Exercise instructions: Report every line below that holds the word "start".
______
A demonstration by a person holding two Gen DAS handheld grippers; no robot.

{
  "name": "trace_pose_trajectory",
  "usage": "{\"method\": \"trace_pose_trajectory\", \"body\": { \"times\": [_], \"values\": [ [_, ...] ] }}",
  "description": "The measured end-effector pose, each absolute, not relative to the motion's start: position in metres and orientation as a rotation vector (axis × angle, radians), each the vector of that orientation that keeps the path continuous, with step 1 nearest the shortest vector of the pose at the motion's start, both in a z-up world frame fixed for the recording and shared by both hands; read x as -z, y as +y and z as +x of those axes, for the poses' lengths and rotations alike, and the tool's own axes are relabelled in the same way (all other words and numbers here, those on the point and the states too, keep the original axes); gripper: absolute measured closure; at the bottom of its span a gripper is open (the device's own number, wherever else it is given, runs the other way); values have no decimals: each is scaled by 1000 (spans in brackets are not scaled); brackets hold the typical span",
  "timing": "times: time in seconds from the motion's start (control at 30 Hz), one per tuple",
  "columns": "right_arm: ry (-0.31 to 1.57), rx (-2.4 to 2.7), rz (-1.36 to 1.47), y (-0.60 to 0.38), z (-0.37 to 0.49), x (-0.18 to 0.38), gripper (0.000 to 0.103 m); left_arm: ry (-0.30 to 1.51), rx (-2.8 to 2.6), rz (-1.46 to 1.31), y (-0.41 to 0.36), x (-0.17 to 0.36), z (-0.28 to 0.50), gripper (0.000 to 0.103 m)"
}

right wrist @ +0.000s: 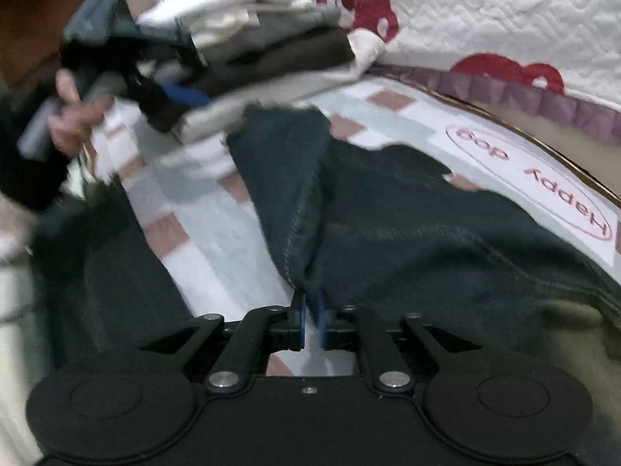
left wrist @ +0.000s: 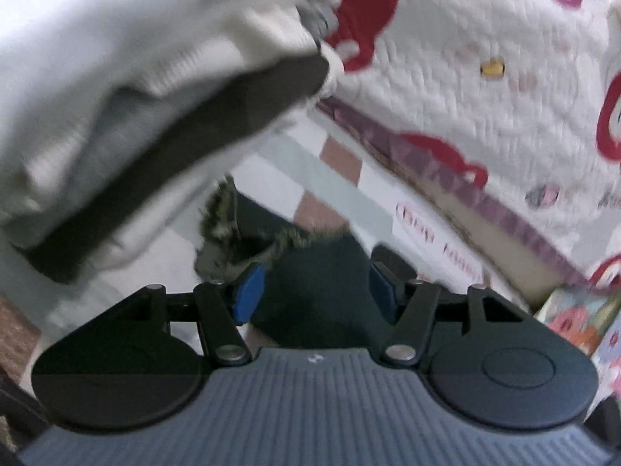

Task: Fold clothes

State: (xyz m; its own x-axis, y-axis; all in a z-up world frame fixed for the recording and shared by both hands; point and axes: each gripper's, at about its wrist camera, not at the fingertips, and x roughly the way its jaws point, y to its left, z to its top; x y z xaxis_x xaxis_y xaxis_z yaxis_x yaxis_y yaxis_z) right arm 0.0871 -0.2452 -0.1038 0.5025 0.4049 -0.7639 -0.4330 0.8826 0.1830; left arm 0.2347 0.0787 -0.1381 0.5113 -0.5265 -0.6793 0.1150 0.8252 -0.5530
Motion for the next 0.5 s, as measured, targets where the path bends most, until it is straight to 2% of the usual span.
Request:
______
Response to the exercise:
  "description": "The measured end-effector pose, each absolute, not relative to the motion's start: position in metres and orientation as a rotation vector (axis × angle, radians), each the vector of that orientation that keeps the path continuous, with step 1 nearest the shortest vector of the pose at the motion's start, both in a z-up world frame fixed for the recording and shared by both hands; read x as -z, y as +y and z as +x of those axes, for the poses' lengths and rotations alike, and the tool's own axes are relabelled in the same way (all other words and numbers here, those on the point and the states too, keep the original axes); gripper: absolute measured closure; at the bottom of its span a gripper is open (the device's own number, wherever else it is given, runs the other way); values have no decimals: each is scaled by 1000 (spans in brackets are not scaled); brackets hold the typical span",
  "timing": "times: time in seconds from the motion's start (control at 30 Hz), one per tuple",

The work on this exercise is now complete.